* EXERCISE
Search the material for the string "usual", then report how many lines hold it, with no other text.

* DATA EXCERPT

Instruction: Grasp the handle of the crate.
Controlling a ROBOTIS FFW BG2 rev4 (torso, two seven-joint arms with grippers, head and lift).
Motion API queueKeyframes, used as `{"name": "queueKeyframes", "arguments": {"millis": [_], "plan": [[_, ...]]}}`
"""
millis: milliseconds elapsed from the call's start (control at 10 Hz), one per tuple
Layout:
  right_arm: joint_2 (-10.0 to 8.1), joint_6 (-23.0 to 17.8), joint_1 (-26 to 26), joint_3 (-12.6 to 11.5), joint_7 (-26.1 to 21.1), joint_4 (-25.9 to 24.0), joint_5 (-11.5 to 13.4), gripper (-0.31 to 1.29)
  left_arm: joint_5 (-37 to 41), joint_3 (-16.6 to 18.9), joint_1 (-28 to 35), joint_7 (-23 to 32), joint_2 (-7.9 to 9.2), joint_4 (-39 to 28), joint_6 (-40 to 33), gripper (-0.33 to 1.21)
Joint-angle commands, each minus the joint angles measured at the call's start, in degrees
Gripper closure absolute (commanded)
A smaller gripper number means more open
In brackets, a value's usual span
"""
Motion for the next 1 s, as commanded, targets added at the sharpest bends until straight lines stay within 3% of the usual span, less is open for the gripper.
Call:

* OUTPUT FOR THIS EXERCISE
2